___ DATA EXCERPTS

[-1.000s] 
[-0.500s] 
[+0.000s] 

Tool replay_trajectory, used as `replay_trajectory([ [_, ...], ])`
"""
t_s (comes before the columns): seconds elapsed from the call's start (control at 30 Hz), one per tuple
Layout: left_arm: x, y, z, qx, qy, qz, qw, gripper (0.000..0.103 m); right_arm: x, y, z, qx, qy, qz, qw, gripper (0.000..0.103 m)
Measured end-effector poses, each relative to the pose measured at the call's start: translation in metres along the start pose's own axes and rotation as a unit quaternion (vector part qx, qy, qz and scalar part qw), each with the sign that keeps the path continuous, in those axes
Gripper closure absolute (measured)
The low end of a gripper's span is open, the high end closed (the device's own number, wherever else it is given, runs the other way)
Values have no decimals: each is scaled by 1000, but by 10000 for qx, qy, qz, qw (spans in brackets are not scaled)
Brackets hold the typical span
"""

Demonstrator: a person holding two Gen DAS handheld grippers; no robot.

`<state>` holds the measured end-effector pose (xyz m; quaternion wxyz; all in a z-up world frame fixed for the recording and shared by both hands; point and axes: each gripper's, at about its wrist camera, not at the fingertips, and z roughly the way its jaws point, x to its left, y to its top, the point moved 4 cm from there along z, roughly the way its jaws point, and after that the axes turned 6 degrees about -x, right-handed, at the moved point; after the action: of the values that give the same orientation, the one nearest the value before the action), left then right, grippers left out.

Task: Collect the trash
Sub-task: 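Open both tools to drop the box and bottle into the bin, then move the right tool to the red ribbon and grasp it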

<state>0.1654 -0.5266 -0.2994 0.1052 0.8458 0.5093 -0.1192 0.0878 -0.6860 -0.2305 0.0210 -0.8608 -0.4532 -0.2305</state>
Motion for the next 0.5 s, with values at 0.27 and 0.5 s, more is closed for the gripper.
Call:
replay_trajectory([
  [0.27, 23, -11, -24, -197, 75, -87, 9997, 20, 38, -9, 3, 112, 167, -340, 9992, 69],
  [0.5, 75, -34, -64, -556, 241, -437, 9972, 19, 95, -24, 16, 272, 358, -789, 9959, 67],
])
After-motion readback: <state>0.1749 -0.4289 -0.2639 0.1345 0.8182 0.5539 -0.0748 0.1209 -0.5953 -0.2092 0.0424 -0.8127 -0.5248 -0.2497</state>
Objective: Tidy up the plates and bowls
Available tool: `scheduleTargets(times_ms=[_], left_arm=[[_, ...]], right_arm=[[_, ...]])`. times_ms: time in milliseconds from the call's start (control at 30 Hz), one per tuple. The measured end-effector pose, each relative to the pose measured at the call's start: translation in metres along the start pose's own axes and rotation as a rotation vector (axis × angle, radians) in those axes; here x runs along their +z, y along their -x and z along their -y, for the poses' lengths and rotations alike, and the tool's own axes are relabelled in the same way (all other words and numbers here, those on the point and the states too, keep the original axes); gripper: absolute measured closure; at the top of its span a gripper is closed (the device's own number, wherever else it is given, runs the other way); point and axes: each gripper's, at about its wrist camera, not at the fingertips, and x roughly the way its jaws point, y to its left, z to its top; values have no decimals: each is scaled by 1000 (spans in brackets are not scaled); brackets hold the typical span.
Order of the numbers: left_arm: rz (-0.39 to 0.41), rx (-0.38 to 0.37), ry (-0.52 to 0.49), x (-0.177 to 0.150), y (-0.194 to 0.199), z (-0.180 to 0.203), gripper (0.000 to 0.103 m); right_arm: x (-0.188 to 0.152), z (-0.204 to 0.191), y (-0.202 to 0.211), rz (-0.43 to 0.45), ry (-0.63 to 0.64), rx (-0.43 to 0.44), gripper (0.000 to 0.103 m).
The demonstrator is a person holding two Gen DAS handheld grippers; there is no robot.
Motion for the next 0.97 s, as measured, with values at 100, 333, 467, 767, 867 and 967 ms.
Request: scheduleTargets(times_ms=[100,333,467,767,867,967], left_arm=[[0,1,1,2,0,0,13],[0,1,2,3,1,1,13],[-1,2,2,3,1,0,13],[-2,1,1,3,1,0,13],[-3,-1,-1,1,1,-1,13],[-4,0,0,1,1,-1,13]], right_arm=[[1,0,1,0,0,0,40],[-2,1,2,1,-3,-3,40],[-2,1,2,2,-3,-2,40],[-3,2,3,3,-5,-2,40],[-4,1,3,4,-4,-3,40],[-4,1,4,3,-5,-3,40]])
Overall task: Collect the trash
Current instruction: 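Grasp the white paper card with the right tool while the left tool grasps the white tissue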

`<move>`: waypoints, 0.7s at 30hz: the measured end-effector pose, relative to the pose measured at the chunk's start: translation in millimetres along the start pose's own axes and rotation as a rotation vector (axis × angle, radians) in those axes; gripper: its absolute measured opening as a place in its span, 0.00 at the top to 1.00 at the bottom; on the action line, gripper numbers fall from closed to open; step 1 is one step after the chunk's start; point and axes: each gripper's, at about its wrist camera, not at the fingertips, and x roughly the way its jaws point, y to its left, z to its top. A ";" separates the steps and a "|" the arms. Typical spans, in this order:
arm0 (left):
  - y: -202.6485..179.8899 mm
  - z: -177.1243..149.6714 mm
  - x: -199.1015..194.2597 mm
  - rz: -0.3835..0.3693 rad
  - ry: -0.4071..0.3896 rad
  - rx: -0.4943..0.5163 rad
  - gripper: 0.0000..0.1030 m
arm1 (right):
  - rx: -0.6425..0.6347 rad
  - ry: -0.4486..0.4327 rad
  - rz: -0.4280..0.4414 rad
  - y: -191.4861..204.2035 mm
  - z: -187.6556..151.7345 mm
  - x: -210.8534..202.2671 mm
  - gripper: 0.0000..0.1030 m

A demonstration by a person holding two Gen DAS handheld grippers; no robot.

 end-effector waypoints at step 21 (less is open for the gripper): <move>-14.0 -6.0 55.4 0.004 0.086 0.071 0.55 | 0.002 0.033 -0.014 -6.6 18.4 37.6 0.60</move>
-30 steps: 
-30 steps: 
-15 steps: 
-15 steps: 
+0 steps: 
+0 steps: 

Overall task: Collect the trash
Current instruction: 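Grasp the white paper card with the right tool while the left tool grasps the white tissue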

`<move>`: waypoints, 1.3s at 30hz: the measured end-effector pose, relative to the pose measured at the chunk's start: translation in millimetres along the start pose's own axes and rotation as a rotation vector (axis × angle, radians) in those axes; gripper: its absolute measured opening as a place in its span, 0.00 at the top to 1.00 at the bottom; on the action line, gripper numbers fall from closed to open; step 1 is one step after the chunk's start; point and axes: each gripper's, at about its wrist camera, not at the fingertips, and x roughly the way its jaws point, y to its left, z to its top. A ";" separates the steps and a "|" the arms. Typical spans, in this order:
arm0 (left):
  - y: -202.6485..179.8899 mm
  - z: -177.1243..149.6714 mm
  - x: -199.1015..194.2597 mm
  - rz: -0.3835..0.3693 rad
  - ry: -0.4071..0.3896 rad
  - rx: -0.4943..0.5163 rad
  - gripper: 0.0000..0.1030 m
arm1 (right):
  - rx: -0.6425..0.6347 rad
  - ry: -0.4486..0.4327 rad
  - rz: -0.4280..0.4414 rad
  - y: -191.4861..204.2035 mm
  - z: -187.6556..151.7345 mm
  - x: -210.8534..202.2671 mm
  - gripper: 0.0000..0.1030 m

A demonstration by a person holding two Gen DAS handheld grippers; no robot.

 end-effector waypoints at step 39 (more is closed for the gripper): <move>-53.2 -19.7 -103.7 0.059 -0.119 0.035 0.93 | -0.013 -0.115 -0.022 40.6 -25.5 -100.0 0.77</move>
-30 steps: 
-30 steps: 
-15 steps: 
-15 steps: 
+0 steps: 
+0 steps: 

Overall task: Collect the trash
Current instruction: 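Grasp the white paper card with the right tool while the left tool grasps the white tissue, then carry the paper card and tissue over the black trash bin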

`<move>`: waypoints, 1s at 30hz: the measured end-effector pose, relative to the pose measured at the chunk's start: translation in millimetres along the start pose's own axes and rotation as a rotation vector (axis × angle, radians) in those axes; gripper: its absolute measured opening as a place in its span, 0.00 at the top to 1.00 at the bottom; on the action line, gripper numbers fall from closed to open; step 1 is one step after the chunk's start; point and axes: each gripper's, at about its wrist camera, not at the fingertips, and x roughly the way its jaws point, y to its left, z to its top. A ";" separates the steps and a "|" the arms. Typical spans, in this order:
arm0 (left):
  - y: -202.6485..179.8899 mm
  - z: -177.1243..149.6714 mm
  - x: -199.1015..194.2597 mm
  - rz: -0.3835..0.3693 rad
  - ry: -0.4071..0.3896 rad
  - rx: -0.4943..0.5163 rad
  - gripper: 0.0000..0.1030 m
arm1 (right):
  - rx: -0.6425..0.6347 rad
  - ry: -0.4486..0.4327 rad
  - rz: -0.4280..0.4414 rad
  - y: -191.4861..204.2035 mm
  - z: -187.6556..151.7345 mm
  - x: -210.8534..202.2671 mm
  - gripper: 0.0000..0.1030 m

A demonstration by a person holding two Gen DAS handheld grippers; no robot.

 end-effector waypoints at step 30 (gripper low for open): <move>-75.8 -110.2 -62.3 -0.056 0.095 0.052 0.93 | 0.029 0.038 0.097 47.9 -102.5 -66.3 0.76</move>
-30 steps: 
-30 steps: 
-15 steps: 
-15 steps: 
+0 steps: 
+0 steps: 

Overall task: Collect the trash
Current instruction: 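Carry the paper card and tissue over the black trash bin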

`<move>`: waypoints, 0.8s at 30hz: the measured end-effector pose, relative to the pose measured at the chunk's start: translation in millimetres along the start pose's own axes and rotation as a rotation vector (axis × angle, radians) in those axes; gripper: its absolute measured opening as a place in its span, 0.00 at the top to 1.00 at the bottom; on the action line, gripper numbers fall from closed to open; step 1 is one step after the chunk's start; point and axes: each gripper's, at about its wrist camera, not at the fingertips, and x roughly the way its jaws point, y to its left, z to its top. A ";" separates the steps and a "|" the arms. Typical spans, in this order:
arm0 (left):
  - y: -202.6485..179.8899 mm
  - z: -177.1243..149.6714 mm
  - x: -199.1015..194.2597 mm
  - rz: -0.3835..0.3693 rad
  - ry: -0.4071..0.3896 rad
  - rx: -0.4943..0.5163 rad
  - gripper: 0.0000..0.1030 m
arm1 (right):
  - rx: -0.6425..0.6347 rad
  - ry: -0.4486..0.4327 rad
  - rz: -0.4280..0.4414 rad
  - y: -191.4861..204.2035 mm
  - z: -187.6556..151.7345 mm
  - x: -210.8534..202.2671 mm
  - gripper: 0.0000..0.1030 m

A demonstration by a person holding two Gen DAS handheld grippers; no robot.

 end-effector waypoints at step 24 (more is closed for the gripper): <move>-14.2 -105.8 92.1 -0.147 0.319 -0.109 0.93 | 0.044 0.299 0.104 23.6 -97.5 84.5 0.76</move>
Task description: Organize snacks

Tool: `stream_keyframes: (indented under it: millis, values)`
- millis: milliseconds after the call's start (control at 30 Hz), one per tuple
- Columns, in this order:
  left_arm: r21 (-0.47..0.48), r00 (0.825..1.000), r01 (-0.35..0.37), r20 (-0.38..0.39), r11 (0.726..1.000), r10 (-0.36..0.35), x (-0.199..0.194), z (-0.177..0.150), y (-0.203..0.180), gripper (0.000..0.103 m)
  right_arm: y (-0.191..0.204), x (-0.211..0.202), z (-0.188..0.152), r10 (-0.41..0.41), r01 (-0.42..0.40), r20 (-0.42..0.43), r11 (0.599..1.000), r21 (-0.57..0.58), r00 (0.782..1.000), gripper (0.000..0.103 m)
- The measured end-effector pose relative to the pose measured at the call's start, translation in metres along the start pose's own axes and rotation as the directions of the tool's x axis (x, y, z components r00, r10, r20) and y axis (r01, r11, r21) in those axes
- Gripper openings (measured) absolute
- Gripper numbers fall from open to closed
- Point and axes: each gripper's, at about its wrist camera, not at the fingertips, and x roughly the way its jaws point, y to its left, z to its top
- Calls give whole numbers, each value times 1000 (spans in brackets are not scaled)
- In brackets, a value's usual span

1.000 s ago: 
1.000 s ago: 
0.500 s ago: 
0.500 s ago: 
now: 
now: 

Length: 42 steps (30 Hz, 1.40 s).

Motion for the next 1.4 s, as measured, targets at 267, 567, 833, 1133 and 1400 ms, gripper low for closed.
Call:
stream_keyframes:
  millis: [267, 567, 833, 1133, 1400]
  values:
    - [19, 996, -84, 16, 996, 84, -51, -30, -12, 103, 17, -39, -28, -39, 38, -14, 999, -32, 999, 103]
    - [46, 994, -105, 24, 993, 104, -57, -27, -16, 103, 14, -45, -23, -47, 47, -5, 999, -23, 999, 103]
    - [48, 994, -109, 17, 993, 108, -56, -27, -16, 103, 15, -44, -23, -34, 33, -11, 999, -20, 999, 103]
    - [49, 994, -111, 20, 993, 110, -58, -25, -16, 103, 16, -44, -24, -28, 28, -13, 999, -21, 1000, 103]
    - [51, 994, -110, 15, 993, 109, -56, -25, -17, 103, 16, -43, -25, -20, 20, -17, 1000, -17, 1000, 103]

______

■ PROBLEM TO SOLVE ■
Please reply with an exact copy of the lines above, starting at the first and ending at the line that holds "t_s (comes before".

■ ANSWER FOR THE TASK ■
[-1.000s] 
[-0.500s] 
[+0.000s] 

Tool replay_trajectory, used as `replay_trajectory([ [_, ...], ])`
"""
t_s (comes before the columns): seconds elapsed from the call's start (control at 30 Hz), one per tuple

The requested output is complete.